◆ WHAT IS BEING ASKED: Report how many lines below include "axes", giving the figure alone.

———

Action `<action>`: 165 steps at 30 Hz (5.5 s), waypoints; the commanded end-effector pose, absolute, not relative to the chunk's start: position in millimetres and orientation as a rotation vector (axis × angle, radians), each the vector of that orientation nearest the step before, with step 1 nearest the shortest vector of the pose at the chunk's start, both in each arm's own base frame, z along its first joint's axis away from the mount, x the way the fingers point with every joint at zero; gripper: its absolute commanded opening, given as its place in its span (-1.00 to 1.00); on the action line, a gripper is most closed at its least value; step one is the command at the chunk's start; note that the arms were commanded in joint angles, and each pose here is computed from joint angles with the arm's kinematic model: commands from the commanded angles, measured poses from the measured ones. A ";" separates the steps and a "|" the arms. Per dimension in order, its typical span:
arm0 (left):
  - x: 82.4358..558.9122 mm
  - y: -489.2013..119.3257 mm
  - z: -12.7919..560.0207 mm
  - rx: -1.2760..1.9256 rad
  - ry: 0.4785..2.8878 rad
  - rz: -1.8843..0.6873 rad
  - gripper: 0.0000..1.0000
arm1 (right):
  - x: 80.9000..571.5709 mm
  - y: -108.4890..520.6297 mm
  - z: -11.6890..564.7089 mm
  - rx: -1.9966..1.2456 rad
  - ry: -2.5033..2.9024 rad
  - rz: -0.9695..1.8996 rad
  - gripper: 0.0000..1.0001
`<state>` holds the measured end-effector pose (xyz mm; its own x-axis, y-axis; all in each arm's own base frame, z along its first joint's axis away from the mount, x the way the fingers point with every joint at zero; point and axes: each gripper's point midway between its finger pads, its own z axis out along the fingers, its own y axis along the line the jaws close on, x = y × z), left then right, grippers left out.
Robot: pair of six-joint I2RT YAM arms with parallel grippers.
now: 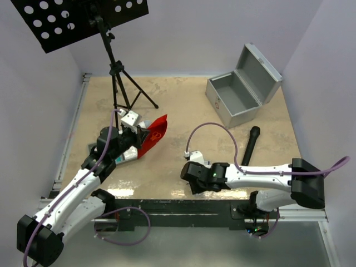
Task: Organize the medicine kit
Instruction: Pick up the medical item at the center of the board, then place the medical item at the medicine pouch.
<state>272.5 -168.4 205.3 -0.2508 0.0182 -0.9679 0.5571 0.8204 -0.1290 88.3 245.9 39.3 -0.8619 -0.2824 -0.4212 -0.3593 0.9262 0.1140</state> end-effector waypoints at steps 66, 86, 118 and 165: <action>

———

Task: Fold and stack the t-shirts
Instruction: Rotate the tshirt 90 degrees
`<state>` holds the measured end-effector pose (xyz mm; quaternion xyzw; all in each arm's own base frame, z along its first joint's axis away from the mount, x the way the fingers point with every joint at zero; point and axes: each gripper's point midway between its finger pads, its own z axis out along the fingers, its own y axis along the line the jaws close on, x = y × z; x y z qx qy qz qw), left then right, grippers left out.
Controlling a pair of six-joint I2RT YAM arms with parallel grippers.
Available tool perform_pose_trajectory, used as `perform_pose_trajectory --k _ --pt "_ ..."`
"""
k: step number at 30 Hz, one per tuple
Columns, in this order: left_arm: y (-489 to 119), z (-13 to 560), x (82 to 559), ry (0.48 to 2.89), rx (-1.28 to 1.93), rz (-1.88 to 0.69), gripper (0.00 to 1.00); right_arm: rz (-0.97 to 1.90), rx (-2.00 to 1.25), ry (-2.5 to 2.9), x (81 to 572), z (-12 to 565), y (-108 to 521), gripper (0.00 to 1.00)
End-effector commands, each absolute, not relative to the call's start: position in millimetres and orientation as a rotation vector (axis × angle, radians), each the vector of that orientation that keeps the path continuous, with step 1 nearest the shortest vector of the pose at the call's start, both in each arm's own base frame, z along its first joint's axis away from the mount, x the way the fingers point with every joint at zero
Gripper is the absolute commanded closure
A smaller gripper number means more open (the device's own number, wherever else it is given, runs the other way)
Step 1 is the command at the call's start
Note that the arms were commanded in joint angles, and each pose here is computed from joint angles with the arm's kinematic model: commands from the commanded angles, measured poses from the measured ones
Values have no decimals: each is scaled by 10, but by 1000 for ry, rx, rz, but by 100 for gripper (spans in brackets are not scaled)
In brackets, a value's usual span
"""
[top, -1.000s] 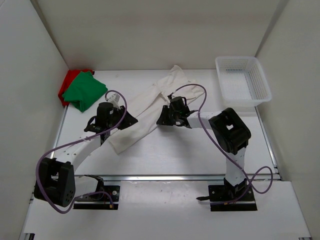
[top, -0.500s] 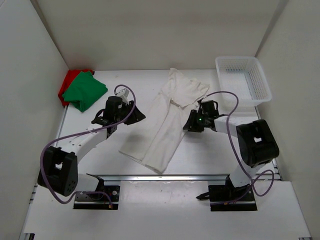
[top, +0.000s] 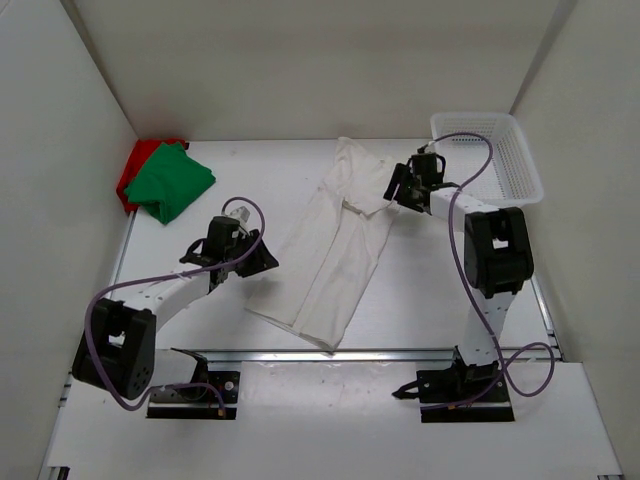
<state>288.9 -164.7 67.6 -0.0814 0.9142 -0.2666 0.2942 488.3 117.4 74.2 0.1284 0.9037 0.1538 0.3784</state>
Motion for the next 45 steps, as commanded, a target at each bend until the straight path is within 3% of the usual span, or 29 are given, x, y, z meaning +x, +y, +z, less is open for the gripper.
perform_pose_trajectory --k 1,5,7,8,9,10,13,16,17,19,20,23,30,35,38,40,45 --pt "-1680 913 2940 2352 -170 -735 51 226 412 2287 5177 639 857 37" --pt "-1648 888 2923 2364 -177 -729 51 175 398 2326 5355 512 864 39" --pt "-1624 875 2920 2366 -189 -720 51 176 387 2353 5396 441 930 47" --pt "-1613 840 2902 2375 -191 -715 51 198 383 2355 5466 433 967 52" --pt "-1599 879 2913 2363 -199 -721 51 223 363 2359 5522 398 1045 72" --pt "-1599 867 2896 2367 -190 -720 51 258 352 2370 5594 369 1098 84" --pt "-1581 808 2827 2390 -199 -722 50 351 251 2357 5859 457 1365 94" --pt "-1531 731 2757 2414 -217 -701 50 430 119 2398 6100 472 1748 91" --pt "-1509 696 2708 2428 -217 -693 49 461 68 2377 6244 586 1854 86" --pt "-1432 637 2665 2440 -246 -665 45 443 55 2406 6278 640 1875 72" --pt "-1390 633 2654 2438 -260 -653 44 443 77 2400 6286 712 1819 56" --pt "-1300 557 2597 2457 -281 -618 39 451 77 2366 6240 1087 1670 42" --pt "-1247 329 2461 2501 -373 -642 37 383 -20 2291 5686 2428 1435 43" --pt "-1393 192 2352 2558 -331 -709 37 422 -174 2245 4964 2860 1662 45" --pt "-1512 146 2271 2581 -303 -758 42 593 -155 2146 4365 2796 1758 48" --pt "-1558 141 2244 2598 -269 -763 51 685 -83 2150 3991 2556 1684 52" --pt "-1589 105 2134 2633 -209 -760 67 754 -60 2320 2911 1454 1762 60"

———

◆ RESULT OF THE TASK: 2